Entries taken from a collection
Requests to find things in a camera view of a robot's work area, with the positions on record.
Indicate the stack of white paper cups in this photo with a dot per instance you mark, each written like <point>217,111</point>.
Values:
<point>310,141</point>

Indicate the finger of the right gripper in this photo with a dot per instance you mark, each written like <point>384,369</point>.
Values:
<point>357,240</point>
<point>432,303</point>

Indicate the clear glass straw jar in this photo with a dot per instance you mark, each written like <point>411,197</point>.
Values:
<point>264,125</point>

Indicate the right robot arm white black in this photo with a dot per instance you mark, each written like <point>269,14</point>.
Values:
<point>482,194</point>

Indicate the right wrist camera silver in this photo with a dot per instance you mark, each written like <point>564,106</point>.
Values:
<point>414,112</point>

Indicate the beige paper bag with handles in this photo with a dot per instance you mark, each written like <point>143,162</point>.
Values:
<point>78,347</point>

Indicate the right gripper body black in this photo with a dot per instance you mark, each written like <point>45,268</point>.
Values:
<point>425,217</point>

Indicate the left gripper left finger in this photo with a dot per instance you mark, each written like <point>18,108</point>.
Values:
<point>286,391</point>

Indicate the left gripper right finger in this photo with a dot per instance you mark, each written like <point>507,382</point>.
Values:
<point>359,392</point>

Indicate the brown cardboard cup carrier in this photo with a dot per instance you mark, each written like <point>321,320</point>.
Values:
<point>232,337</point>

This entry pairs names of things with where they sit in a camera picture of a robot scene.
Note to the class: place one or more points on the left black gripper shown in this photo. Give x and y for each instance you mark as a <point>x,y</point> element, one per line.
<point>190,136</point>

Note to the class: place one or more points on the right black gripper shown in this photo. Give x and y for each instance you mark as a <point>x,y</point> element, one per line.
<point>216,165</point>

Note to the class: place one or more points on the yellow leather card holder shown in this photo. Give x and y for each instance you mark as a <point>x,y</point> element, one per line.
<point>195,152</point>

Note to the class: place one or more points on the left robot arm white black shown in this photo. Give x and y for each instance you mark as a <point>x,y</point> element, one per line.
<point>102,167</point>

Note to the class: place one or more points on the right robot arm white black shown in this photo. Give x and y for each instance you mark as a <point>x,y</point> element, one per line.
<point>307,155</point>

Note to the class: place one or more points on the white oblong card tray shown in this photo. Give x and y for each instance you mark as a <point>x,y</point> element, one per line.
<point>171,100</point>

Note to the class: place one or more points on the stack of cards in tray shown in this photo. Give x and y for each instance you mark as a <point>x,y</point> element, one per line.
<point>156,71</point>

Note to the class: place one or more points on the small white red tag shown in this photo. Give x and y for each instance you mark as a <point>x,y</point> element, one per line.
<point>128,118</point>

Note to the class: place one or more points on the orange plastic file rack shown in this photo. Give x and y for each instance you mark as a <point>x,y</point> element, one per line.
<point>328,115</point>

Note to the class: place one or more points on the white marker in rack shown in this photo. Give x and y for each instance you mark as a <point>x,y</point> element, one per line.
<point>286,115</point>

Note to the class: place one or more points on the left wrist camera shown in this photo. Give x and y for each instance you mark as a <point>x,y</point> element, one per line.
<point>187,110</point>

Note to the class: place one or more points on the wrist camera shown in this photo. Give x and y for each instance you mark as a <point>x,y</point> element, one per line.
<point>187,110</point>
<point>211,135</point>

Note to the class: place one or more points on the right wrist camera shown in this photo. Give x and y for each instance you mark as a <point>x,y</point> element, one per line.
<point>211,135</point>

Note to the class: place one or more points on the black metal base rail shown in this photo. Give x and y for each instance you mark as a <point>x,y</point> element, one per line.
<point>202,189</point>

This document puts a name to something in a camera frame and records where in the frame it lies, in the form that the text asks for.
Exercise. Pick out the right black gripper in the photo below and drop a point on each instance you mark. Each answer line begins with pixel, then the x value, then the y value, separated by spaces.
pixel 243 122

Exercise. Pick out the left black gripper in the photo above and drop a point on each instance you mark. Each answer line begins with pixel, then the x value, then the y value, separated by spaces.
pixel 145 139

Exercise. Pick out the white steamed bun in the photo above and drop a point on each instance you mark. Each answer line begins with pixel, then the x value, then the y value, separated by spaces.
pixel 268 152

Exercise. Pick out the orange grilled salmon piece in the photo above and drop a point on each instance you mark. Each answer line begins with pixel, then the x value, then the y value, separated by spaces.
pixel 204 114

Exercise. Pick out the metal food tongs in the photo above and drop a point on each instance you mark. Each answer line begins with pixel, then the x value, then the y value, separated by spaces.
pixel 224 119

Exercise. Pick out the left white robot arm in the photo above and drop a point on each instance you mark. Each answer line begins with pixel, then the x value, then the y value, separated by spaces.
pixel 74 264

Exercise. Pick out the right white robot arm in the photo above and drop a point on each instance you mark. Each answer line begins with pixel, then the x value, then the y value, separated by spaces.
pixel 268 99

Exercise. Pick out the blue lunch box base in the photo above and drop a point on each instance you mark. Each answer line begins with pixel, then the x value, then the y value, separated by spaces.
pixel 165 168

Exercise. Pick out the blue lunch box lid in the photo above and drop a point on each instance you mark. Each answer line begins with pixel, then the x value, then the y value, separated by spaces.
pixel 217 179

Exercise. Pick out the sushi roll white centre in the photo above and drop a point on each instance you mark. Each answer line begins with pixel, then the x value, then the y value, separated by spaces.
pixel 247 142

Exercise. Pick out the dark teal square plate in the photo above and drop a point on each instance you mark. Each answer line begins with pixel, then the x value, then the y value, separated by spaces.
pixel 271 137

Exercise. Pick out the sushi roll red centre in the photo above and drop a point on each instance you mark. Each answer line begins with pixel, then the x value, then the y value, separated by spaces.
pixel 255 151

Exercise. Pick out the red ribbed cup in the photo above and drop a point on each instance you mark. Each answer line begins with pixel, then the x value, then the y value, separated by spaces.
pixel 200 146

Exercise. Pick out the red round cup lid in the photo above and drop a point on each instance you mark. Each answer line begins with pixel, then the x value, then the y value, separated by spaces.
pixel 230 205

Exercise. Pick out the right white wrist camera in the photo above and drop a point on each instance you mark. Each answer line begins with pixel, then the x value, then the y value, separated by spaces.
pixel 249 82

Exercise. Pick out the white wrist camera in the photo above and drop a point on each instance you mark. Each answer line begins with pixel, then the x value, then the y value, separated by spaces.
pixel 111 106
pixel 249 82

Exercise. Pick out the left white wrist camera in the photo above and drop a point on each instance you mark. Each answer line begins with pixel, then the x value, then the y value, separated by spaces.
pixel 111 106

### Directions
Extract the full set of entries word for word.

### Answer box
Requests to find things in a camera view of a robot's work area, with the positions on record.
Indicate the stack of white paper cups in this photo with a dot per instance you mark, each written like <point>217,111</point>.
Values:
<point>310,141</point>

Indicate the finger of the right gripper in this photo with a dot per instance you mark, each written like <point>384,369</point>.
Values:
<point>357,240</point>
<point>432,303</point>

Indicate the clear glass straw jar in this photo with a dot per instance you mark, each written like <point>411,197</point>.
Values:
<point>264,125</point>

Indicate the right robot arm white black in this photo with a dot per instance you mark, each written like <point>269,14</point>.
Values:
<point>482,194</point>

Indicate the right wrist camera silver in this photo with a dot per instance you mark, each written like <point>564,106</point>.
Values:
<point>414,112</point>

Indicate the beige paper bag with handles in this photo with a dot per instance you mark, each written like <point>143,162</point>.
Values:
<point>78,347</point>

Indicate the right gripper body black in this photo with a dot per instance you mark, each written like <point>45,268</point>.
Values:
<point>425,217</point>

Indicate the left gripper left finger in this photo with a dot per instance you mark, each written like <point>18,108</point>.
Values:
<point>286,391</point>

Indicate the left gripper right finger in this photo with a dot per instance you mark, each written like <point>507,382</point>.
Values:
<point>359,392</point>

Indicate the brown cardboard cup carrier in this photo with a dot per instance you mark, each written like <point>321,320</point>.
Values:
<point>232,337</point>

This entry pairs names of things with where they sit in a camera picture of a robot scene.
Note to the class: place one or more points on the left black gripper shown in this photo. Give x and y for each instance you mark as a <point>x,y</point> element, one per line.
<point>190,136</point>

Note to the class: place one or more points on the right black gripper shown in this photo. Give x and y for each instance you mark as a <point>x,y</point> element, one per line.
<point>216,165</point>

Note to the class: place one or more points on the yellow leather card holder shown in this photo. Give x and y for each instance you mark as a <point>x,y</point> element, one per line.
<point>195,152</point>

Note to the class: place one or more points on the left robot arm white black shown in this photo. Give x and y for each instance you mark as a <point>x,y</point> element, one per line.
<point>102,167</point>

Note to the class: place one or more points on the right robot arm white black shown in this photo. Give x and y for each instance you mark as a <point>x,y</point> element, one per line.
<point>307,155</point>

Note to the class: place one or more points on the white oblong card tray shown in this photo. Give x and y for each instance you mark as a <point>x,y</point> element, one per line.
<point>171,100</point>

Note to the class: place one or more points on the stack of cards in tray shown in this photo. Give x and y for each instance you mark as a <point>x,y</point> element, one per line.
<point>156,71</point>

Note to the class: place one or more points on the small white red tag shown in this photo. Give x and y for each instance you mark as a <point>x,y</point> element, one per line.
<point>128,118</point>

Note to the class: place one or more points on the orange plastic file rack shown in this photo. Give x and y for each instance you mark as a <point>x,y</point> element, one per line.
<point>328,115</point>

Note to the class: place one or more points on the white marker in rack shown in this photo. Give x and y for each instance you mark as a <point>x,y</point> element, one per line.
<point>286,115</point>

Note to the class: place one or more points on the left wrist camera shown in this photo. Give x and y for each instance you mark as a <point>x,y</point> element, one per line.
<point>187,110</point>

Note to the class: place one or more points on the wrist camera shown in this photo. Give x and y for each instance you mark as a <point>x,y</point> element, one per line.
<point>187,110</point>
<point>211,135</point>

Note to the class: place one or more points on the right wrist camera shown in this photo. Give x and y for each instance you mark as a <point>x,y</point> element, one per line.
<point>211,135</point>

Note to the class: place one or more points on the black metal base rail shown in this photo. Give x and y for each instance you mark as a <point>x,y</point> element, one per line.
<point>202,189</point>

This document puts a name to something in a camera frame and records where in the frame it lies, in the form that the text asks for.
Exercise. Pick out the right black gripper in the photo below and drop a point on each instance you mark. Each answer line begins with pixel, then the x value, then the y value, separated by spaces.
pixel 243 122

Exercise. Pick out the left black gripper in the photo above and drop a point on each instance you mark. Each answer line begins with pixel, then the x value, then the y value, separated by spaces.
pixel 145 139

Exercise. Pick out the white steamed bun in the photo above and drop a point on each instance you mark. Each answer line begins with pixel, then the x value, then the y value, separated by spaces.
pixel 268 152

Exercise. Pick out the orange grilled salmon piece in the photo above and drop a point on each instance you mark. Each answer line begins with pixel, then the x value, then the y value, separated by spaces.
pixel 204 114

Exercise. Pick out the metal food tongs in the photo above and drop a point on each instance you mark. Each answer line begins with pixel, then the x value, then the y value, separated by spaces.
pixel 224 119

Exercise. Pick out the left white robot arm in the photo above and drop a point on each instance you mark. Each answer line begins with pixel, then the x value, then the y value, separated by spaces.
pixel 74 264

Exercise. Pick out the right white robot arm in the photo above and drop a point on each instance you mark. Each answer line begins with pixel, then the x value, then the y value, separated by spaces.
pixel 268 99

Exercise. Pick out the blue lunch box base in the photo above and drop a point on each instance you mark. Each answer line begins with pixel, then the x value, then the y value, separated by spaces.
pixel 165 168

Exercise. Pick out the blue lunch box lid in the photo above and drop a point on each instance you mark. Each answer line begins with pixel, then the x value, then the y value, separated by spaces.
pixel 217 179

Exercise. Pick out the sushi roll white centre in the photo above and drop a point on each instance you mark. Each answer line begins with pixel, then the x value, then the y value, separated by spaces.
pixel 247 142

Exercise. Pick out the dark teal square plate in the photo above and drop a point on each instance you mark. Each answer line begins with pixel, then the x value, then the y value, separated by spaces.
pixel 271 137

Exercise. Pick out the sushi roll red centre in the photo above and drop a point on each instance you mark. Each answer line begins with pixel, then the x value, then the y value, separated by spaces.
pixel 255 151

Exercise. Pick out the red ribbed cup in the photo above and drop a point on each instance you mark. Each answer line begins with pixel, then the x value, then the y value, separated by spaces.
pixel 200 146

Exercise. Pick out the red round cup lid in the photo above and drop a point on each instance you mark. Each answer line begins with pixel, then the x value, then the y value, separated by spaces.
pixel 230 205

Exercise. Pick out the right white wrist camera in the photo above and drop a point on each instance you mark. Each answer line begins with pixel, then the x value, then the y value, separated by spaces.
pixel 249 82

Exercise. Pick out the white wrist camera in the photo above and drop a point on each instance you mark. Each answer line begins with pixel, then the x value, then the y value, separated by spaces.
pixel 111 106
pixel 249 82

Exercise. Pick out the left white wrist camera in the photo above and drop a point on each instance you mark. Each answer line begins with pixel, then the x value, then the y value, separated by spaces.
pixel 111 106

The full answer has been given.